One of the downsides of physical information objects is they
can only be in one place at one time. While this rule of physicality is generally
thought of as limitation, it’s actually quite comforting to know that things
stay put. Imagine trying to find a book in a library where every time you
visited, the shelves were organized differently? Or think about the frustration
you felt when your local grocery store rearranged things and you could no
longer find your favorite breakfast cereal. While the way things are organized
might not be optimal at the individual level, at least the system is
predictable, knowable, and the organizing principles tend to be discernable. It
also happens to be the same for everyone accessing the system lending itself to
a shared reality.

With digital collections like those found on Google, Netflix,
Amazon and the New York Times, resources like webpages, movies, products, and
the news can be organized in infinite ways, on demand, and each individual
resource can be in limitless sub-collections simultaneously.
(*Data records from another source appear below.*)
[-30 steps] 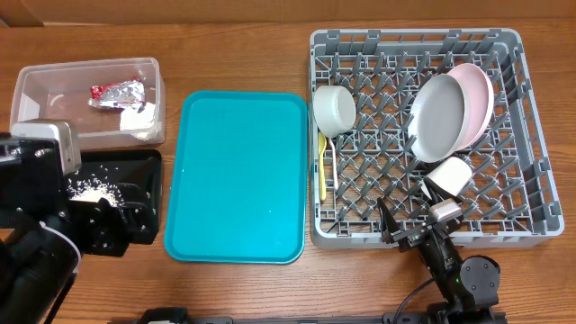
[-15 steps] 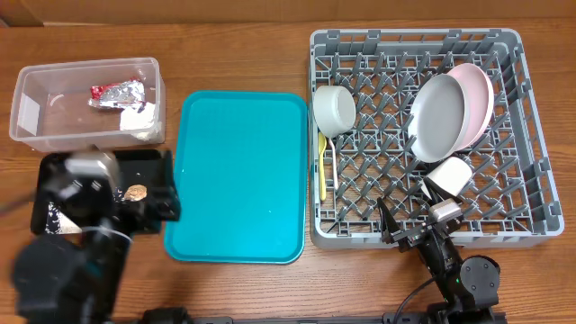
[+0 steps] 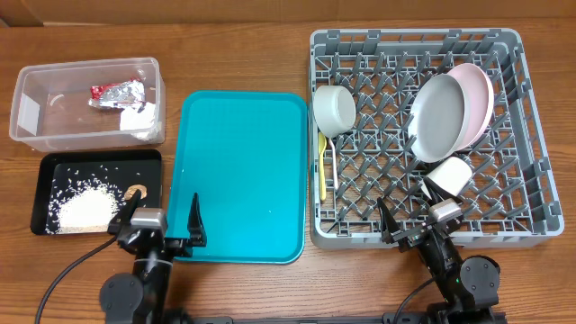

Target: Sort waste into correct bins and load items into the dishwasher rack

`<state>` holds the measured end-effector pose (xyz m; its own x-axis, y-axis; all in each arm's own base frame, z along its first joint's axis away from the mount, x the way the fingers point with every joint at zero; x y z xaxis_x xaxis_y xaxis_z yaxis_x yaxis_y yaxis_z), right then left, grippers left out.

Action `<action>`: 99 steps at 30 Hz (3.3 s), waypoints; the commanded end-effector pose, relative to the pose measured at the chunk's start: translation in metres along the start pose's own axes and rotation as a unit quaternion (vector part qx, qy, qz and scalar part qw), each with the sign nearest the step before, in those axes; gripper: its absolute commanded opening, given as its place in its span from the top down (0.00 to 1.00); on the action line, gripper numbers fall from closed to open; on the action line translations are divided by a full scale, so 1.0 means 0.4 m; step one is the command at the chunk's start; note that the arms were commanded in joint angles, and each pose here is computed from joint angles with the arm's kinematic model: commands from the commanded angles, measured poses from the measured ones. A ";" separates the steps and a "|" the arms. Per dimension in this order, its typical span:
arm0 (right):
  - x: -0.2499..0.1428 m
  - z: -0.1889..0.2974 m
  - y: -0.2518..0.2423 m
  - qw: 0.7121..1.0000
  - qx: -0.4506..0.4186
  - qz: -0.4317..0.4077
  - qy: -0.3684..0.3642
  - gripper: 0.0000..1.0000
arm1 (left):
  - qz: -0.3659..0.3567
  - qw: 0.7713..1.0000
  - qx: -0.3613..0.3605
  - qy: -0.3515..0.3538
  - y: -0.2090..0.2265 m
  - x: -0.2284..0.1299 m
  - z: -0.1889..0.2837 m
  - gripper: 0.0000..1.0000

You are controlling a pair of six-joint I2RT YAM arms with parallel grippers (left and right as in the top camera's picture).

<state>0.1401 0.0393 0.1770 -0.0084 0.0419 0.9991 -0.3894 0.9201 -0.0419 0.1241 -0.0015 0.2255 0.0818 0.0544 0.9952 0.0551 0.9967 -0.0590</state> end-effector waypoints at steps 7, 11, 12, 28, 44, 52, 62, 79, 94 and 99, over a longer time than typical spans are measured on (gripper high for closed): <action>-0.004 0.000 0.000 1.000 -0.002 0.001 -0.004 0.00 | -0.017 0.993 0.086 -0.080 0.038 -0.047 -0.043 0.00; -0.004 0.000 0.000 1.000 -0.002 0.001 -0.004 0.00 | -0.016 0.991 0.096 -0.094 0.044 -0.069 -0.053 0.00; -0.004 0.000 0.000 1.000 -0.002 0.001 -0.004 0.00 | -0.016 0.990 0.095 -0.100 0.045 -0.076 -0.056 0.00; -0.004 0.000 0.000 1.000 -0.002 0.001 -0.004 0.00 | -0.017 0.995 0.101 -0.012 0.043 -0.143 -0.064 0.00; -0.004 0.000 0.000 1.000 -0.002 0.001 -0.004 0.00 | -0.017 0.995 0.102 -0.012 0.043 -0.143 -0.064 0.00; -0.004 0.000 0.000 1.000 -0.002 0.001 -0.004 0.00 | -0.017 0.995 0.102 -0.012 0.043 -0.143 -0.064 0.00; -0.004 0.000 0.000 1.000 -0.002 0.001 -0.004 0.00 | -0.017 0.995 0.101 -0.012 0.043 -0.143 -0.064 0.00; -0.004 0.000 0.000 1.000 -0.002 0.001 -0.004 0.00 | -0.017 0.995 0.102 -0.012 0.043 -0.143 -0.064 0.00; -0.004 0.000 0.000 1.000 -0.002 0.001 -0.004 0.00 | -0.017 0.995 0.101 -0.012 0.043 -0.143 -0.064 0.00; -0.004 0.000 0.000 1.000 -0.002 0.001 -0.004 0.00 | -0.017 0.995 0.101 -0.012 0.043 -0.143 -0.064 0.00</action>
<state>0.1401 0.0393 0.1770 -0.0078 0.0416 0.9991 -0.3894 0.9201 -0.0414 0.1463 0.0105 0.1654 0.0677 0.0319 0.9972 -0.1350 0.9906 -0.0225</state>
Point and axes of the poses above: each gripper's point midway between its finger pads, its own z axis back along the fingers, its own y axis along the line the jaws close on, x = y × z, the point moved 10 cm from there along z, back along the fingers, and after that the axes turned 2 degrees about z, right-handed, at the moved point
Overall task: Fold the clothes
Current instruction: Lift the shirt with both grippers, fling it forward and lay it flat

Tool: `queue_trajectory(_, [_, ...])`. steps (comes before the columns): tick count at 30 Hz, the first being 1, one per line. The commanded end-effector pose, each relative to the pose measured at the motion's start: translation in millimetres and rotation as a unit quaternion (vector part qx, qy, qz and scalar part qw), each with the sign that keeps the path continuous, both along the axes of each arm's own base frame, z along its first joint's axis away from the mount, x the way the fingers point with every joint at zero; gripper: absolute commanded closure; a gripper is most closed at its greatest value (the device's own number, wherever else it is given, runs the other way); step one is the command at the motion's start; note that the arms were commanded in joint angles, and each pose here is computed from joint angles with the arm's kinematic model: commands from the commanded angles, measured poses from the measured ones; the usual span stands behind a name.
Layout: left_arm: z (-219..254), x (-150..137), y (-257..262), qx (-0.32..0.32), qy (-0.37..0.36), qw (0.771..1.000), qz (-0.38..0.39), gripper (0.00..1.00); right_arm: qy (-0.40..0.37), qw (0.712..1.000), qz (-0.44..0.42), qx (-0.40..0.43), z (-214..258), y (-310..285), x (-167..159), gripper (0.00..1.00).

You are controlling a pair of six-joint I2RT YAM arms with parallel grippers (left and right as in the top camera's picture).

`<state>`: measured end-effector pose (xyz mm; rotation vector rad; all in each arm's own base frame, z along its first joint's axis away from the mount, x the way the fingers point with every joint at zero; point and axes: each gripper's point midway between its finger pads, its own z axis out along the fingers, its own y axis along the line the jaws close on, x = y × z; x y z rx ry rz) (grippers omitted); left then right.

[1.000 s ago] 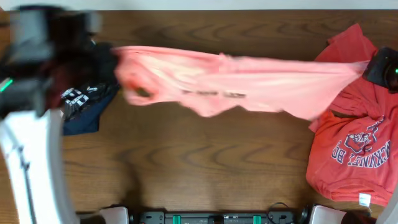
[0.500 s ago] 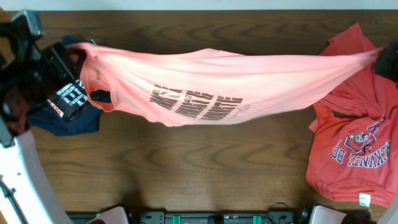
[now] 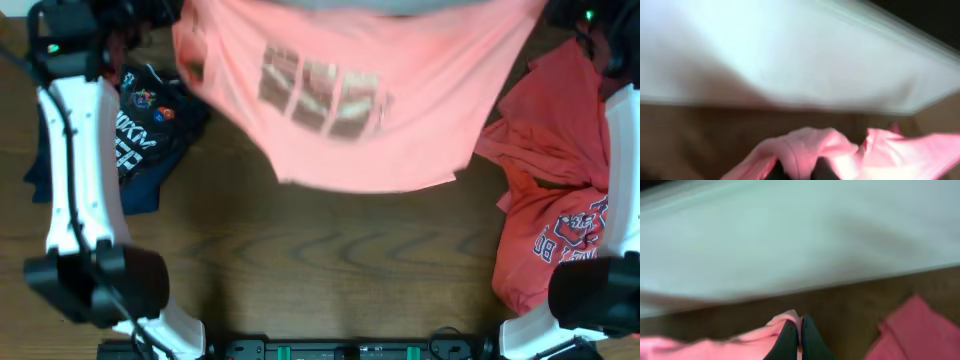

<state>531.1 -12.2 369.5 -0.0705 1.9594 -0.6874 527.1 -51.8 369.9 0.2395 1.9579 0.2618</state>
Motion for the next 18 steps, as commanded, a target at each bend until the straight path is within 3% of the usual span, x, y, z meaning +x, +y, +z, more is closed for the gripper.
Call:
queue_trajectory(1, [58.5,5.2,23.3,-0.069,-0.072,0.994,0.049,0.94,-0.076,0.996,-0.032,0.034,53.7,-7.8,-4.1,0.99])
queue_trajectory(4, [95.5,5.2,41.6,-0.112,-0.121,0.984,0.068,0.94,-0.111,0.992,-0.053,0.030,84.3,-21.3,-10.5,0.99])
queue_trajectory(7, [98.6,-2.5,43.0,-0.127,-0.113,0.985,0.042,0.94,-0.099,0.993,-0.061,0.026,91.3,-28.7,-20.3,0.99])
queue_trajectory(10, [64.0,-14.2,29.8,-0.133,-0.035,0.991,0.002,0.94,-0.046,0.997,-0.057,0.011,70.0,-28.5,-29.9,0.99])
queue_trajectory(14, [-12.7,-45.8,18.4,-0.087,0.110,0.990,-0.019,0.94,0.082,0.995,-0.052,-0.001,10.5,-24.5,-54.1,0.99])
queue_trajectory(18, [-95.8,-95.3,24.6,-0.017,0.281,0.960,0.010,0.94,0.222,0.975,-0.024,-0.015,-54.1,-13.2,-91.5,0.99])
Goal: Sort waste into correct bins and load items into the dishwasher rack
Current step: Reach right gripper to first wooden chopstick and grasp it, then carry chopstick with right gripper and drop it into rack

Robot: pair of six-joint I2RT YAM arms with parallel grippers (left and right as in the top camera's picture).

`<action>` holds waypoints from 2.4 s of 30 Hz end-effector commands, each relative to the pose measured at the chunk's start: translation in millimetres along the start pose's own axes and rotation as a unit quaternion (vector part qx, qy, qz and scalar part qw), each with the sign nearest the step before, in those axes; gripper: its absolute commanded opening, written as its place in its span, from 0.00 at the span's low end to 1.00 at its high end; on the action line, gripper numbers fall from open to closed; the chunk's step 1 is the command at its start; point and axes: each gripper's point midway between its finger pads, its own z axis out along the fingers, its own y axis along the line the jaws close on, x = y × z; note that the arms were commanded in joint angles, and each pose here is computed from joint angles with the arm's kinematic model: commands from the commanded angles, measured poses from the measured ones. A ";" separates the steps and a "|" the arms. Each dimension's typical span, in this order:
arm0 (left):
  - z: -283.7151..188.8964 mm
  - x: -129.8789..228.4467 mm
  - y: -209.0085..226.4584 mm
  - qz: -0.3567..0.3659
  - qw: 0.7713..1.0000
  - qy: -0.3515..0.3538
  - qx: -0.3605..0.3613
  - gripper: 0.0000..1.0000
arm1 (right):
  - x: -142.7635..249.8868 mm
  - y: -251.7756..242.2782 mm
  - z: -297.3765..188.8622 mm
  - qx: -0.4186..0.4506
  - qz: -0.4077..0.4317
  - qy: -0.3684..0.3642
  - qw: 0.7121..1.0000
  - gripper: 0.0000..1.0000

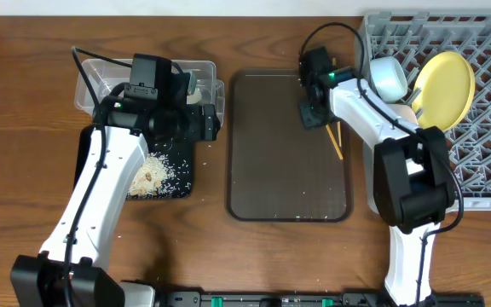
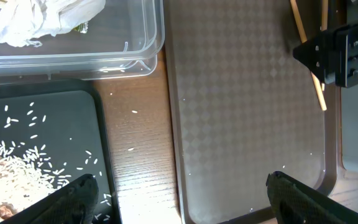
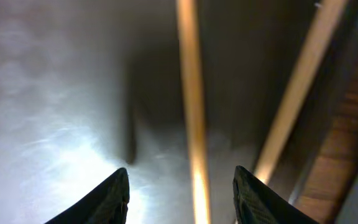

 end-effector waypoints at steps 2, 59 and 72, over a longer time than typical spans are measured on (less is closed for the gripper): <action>-0.3 -2.9 -0.5 0.004 1.000 -0.003 -0.003 0.89 | 10.6 -9.9 12.5 0.013 -0.002 0.021 1.000 0.51; -0.3 -2.9 -0.5 0.004 1.000 -0.003 -0.003 0.90 | 112.4 -230.9 -133.3 0.128 0.103 0.053 0.985 0.02; -0.3 -2.9 -0.5 0.004 1.000 -0.003 -0.003 0.89 | 35.6 -164.4 -146.8 -0.097 0.140 -0.076 0.982 0.54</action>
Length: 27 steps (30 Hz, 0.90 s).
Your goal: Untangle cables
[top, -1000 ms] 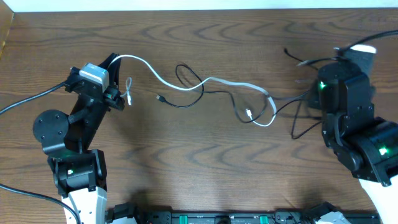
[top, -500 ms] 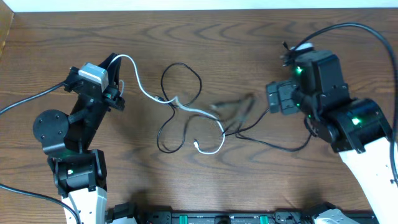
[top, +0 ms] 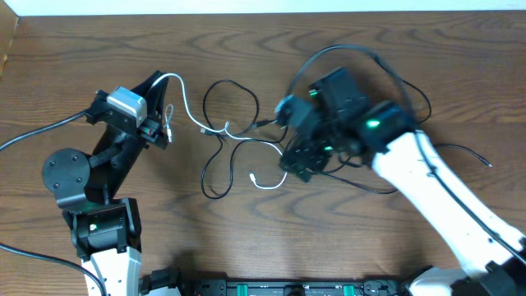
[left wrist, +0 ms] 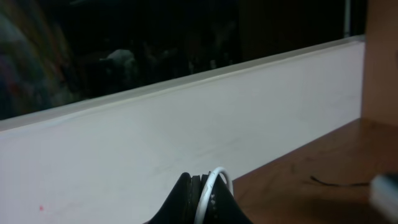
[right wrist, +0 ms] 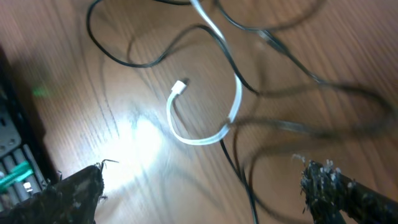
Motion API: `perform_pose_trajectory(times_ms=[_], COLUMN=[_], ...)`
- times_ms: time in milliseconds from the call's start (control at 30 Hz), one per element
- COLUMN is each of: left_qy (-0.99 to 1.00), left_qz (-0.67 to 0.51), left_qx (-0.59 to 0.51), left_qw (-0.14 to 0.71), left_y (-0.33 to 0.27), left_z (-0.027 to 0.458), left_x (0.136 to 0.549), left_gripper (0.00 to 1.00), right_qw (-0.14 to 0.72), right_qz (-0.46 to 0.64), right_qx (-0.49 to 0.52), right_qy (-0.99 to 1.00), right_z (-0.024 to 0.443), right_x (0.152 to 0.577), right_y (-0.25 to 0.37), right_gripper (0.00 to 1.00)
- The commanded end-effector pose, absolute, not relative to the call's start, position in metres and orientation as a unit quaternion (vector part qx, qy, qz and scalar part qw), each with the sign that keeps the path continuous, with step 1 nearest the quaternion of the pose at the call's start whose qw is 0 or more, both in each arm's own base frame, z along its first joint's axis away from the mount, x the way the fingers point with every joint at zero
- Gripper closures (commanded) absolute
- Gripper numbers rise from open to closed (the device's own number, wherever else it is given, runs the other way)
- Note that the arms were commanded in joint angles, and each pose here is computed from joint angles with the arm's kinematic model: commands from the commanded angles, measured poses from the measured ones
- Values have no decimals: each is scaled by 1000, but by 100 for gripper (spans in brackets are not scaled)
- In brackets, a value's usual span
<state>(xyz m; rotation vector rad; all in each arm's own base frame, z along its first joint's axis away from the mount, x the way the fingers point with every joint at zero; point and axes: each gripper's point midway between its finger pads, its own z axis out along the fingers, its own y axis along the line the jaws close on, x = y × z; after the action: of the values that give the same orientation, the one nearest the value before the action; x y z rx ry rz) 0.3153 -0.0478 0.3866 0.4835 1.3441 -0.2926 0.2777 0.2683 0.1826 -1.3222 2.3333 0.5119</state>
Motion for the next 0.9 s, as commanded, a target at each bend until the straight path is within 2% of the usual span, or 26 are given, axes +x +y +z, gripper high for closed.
perform_pose_trajectory(times_ms=[0, 367, 867], left_qy=[605, 575, 561], left_qz=[-161, -221, -224], left_qx=[246, 305, 315], left_qw=[740, 726, 732], left_y=[-62, -109, -115], left_z=[389, 391, 396], left_x=[309, 291, 287], left_gripper=[93, 93, 93], right_qw=[225, 327, 438], right_qz=[145, 106, 119], right_qx=[-522, -565, -516], right_qy=[810, 750, 727], right_z=[177, 197, 237], right_x=[279, 287, 323], right_y=[287, 340, 368], right_gripper=[1, 1, 1])
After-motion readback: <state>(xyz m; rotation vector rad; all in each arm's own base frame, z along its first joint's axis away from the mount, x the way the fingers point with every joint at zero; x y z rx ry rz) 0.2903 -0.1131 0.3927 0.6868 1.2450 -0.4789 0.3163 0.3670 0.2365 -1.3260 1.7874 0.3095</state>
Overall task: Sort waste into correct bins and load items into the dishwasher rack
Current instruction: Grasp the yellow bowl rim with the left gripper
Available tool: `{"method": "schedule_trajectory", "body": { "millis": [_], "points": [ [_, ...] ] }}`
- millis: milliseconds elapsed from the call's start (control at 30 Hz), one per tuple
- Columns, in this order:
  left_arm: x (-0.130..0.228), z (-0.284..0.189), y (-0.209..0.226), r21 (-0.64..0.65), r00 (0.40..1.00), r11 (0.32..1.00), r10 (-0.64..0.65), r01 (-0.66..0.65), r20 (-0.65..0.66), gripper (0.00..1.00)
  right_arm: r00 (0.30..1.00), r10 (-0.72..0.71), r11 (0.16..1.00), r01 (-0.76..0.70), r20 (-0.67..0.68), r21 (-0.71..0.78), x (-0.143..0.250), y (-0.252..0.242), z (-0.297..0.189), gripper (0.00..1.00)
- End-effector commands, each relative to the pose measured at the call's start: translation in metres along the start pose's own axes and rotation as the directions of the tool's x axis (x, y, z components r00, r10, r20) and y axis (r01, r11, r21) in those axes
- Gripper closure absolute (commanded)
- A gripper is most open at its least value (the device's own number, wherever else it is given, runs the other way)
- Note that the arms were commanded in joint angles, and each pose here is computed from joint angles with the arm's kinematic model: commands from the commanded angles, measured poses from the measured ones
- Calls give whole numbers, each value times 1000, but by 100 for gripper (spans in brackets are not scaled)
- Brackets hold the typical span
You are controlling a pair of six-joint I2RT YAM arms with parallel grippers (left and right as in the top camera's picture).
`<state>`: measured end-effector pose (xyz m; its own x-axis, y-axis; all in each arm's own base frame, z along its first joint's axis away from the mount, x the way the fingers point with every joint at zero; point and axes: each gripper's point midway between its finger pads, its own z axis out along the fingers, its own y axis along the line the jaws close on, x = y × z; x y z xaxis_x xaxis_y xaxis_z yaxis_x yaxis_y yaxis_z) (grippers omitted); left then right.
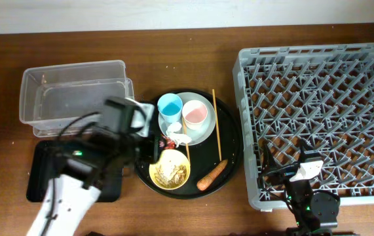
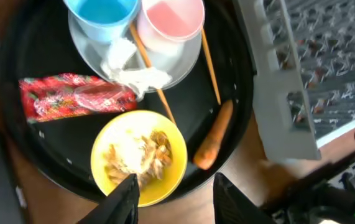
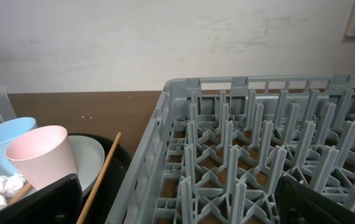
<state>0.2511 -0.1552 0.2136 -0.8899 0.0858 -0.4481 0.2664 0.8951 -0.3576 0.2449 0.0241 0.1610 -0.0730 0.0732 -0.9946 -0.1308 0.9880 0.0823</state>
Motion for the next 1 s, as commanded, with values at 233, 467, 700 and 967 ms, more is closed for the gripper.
{"method": "schedule_trajectory", "body": {
  "millis": [233,467,700,967],
  "points": [
    [100,155,-14,-321,904,927,44,-196,-426,64,1000,2,1000,-2,-6,2,3,0,0,2],
    [102,173,-12,-318,906,928,46,-194,-420,77,1000,2,1000,-2,-6,2,3,0,0,2],
    [104,177,-6,-333,912,921,51,-200,-407,91,1000,2,1000,-2,-6,2,3,0,0,2],
    [83,161,-14,-319,929,931,54,-180,-366,100,1000,2,1000,-2,-6,2,3,0,0,2]
  ]
}}
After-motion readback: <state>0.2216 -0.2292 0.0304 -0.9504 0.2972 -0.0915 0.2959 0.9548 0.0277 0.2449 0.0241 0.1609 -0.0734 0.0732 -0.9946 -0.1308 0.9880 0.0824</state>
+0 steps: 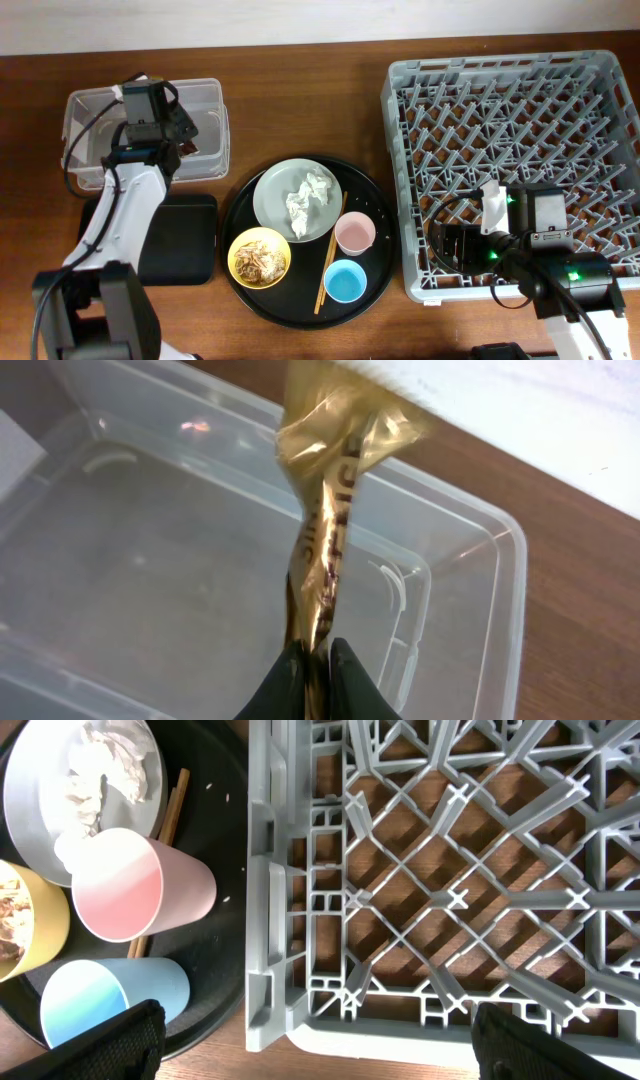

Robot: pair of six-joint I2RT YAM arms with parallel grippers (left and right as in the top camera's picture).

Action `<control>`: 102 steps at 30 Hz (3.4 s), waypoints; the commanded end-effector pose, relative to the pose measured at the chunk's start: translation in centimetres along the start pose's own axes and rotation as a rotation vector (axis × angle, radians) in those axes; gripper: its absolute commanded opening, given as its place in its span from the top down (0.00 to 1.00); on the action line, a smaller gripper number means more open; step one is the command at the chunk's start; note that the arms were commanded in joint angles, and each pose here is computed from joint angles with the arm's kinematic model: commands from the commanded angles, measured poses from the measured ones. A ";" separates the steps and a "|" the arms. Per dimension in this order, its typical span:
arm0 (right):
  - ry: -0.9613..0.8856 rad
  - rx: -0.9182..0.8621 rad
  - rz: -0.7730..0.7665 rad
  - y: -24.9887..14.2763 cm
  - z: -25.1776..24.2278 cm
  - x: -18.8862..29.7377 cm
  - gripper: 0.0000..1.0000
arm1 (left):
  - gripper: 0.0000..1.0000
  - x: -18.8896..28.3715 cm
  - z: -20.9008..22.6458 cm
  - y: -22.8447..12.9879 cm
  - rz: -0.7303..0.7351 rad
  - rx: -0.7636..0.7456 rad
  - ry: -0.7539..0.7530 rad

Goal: Sort waste into correct bins and load items into the dishwasher rack
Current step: 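Carry the gold wrapper to the clear bin and release it, then grasp the white tissue on the plate with the left gripper, then drop the tissue into the clear bin with the left gripper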

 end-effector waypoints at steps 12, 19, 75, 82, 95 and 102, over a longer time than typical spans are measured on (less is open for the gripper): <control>-0.001 0.003 -0.018 0.3 0.2 0.5 0.01 | 0.90 -2.5 1.4 -3.9 0.167 -0.060 0.112; -0.003 0.002 -0.012 0.2 0.2 0.5 0.01 | 1.00 -2.6 2.1 -6.6 0.305 -0.110 0.149; -0.006 0.000 -0.004 0.1 0.1 0.5 0.01 | 1.00 3.6 -15.7 -19.2 0.644 -0.756 -0.444; -0.006 0.000 -0.003 0.0 0.1 0.5 0.01 | 1.00 9.1 -12.7 -8.4 0.360 -0.651 -0.365; -0.007 0.000 -0.002 0.0 0.1 0.5 0.01 | 0.42 4.7 -0.5 0.1 0.149 -0.320 -0.139; -0.007 0.000 -0.002 0.0 0.1 0.5 0.01 | 0.32 6.6 -8.3 -1.9 0.168 -0.400 -0.477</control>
Point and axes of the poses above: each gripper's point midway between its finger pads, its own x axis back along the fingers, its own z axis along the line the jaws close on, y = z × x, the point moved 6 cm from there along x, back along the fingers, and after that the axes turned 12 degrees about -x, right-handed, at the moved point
While this should increase
the likelihood that any one resource will be found, limitless organization (and
reorganization) of resources has some pretty serious side effects especially
when the organization of resources becomes personalized based on what the
system knows about the individual accessing the collection.

In this interview with Eli Pariser, the man behind
MoveOn.org, he talks about his recent book titled The Filter Bubble: What The Internet Is Hiding From You and argues
that we are losing our information ‘fruits and vegetables’, the information
diversity that’s good for us, with personalized collections. Instead, these
organizing systems just serve up the ‘desserts’; the pieces of information the
system knows we’ll like based on what it knows about us. He uses the example of
two people searching for information about BP during the Deepwater Horizon oil
spill, one searcher got information about the spill while the other literally
saw nothing.

In this highly personalized future, we won’t have to look at
anything we don’t want to see or be exposed to ideas or opinions that differ
from our own. Every collection will be organized just for us. Sure, it will be
more efficient (no more wading through crap to find the good stuff) but at what
cost? Sifting through the diversity of opinions (whether we read them or not)
at least gives us some sense that an issue is far from settled. Seeing things
we wouldn’t normally look at (whether we like them or not) allows us to form a
more complete picture of the world we live in. With the explosion of information
in recent years, we need some filtering to keep things manageable but we shouldn’t
forget to keep a balanced information diet in the process.